Records from a data source —
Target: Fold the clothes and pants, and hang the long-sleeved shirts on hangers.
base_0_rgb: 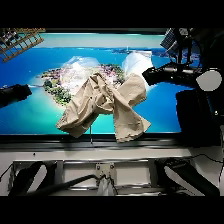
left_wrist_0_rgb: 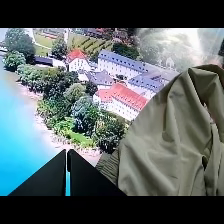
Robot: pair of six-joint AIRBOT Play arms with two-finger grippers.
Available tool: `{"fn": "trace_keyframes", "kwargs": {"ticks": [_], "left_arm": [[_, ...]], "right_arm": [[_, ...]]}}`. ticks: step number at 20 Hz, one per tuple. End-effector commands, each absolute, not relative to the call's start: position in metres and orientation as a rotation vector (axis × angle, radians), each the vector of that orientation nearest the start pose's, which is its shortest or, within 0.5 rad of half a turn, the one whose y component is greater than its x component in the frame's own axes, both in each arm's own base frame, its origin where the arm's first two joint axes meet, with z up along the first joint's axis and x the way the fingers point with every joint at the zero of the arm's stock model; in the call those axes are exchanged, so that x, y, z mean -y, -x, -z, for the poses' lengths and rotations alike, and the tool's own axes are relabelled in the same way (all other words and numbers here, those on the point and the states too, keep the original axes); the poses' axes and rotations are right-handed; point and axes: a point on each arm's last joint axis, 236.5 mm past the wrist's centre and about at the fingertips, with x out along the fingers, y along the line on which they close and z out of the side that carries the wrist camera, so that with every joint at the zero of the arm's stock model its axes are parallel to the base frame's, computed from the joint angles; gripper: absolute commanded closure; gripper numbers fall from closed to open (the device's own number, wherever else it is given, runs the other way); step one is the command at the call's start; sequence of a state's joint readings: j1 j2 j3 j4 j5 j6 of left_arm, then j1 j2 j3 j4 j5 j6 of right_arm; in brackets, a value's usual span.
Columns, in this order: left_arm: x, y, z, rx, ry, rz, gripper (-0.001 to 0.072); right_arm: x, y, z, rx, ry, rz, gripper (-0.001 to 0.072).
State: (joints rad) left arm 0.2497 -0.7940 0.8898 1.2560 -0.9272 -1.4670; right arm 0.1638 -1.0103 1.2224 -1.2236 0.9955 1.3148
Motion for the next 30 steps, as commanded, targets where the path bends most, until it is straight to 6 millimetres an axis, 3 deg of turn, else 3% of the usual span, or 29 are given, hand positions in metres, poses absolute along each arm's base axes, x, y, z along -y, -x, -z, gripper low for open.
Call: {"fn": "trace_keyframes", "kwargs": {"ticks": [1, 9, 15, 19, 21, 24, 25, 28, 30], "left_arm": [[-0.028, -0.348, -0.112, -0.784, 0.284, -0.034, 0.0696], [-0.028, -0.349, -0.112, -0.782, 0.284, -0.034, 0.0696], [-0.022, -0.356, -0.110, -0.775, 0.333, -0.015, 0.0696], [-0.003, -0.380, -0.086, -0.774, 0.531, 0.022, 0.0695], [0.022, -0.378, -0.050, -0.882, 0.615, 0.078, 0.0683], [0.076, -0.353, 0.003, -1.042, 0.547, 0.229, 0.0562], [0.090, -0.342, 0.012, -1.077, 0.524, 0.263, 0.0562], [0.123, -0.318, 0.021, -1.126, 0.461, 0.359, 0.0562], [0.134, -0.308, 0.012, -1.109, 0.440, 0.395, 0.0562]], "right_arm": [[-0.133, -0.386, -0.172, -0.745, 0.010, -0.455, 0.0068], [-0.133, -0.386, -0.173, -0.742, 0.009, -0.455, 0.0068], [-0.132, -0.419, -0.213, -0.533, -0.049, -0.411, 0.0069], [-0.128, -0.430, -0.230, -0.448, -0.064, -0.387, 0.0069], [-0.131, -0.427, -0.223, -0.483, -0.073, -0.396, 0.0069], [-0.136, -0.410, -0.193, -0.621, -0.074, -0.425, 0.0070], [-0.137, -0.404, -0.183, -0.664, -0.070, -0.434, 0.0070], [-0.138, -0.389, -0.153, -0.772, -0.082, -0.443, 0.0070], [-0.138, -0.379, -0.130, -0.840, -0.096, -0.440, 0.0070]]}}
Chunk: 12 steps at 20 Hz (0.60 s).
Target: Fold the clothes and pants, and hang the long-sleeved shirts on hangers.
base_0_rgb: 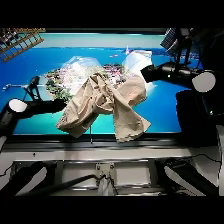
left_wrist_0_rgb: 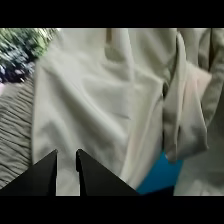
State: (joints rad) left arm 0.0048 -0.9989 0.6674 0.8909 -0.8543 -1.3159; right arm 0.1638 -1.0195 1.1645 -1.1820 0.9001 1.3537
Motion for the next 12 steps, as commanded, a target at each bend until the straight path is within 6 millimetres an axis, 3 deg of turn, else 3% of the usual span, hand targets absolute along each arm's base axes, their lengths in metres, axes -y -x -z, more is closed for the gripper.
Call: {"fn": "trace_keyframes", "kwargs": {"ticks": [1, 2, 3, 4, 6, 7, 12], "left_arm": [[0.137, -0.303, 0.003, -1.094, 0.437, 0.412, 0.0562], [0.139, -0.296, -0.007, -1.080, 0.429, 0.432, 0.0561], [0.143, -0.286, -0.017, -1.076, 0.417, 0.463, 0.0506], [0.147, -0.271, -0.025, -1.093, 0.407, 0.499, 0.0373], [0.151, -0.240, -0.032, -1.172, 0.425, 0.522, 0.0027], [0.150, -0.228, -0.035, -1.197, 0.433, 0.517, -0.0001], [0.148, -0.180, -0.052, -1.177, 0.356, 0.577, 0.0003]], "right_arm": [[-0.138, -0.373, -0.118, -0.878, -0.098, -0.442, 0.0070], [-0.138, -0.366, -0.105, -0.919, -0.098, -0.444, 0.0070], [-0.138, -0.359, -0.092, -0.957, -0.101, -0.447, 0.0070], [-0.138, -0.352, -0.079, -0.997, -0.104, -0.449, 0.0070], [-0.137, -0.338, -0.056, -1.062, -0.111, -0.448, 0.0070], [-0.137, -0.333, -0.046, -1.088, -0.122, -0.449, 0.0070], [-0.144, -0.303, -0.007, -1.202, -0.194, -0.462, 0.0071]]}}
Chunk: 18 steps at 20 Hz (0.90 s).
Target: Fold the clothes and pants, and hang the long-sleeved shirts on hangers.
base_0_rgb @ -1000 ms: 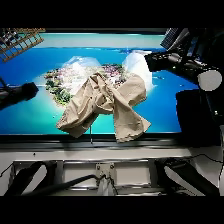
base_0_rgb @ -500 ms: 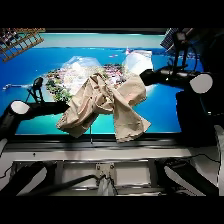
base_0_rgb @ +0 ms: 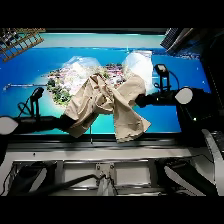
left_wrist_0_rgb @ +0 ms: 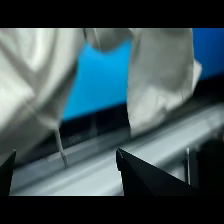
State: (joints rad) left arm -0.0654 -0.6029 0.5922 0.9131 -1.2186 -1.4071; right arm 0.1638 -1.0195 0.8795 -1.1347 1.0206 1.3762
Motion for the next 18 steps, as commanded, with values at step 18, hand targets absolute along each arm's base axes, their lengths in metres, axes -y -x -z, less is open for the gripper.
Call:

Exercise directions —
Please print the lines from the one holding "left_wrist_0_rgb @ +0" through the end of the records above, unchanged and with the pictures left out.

Solution to the problem —
left_wrist_0_rgb @ +0 ms: 
State: (joints rad) left arm -0.0654 -0.6029 0.5922 0.9131 -1.2186 -1.4071; right arm 0.1638 -1.0195 0.8795 -1.1347 1.0206 1.3762
Motion for the next 18 steps, as commanded, with values at step 18, hand targets absolute along each arm's base axes, their lengths in metres, axes -y -x -z, less is open for the gripper.
Call:

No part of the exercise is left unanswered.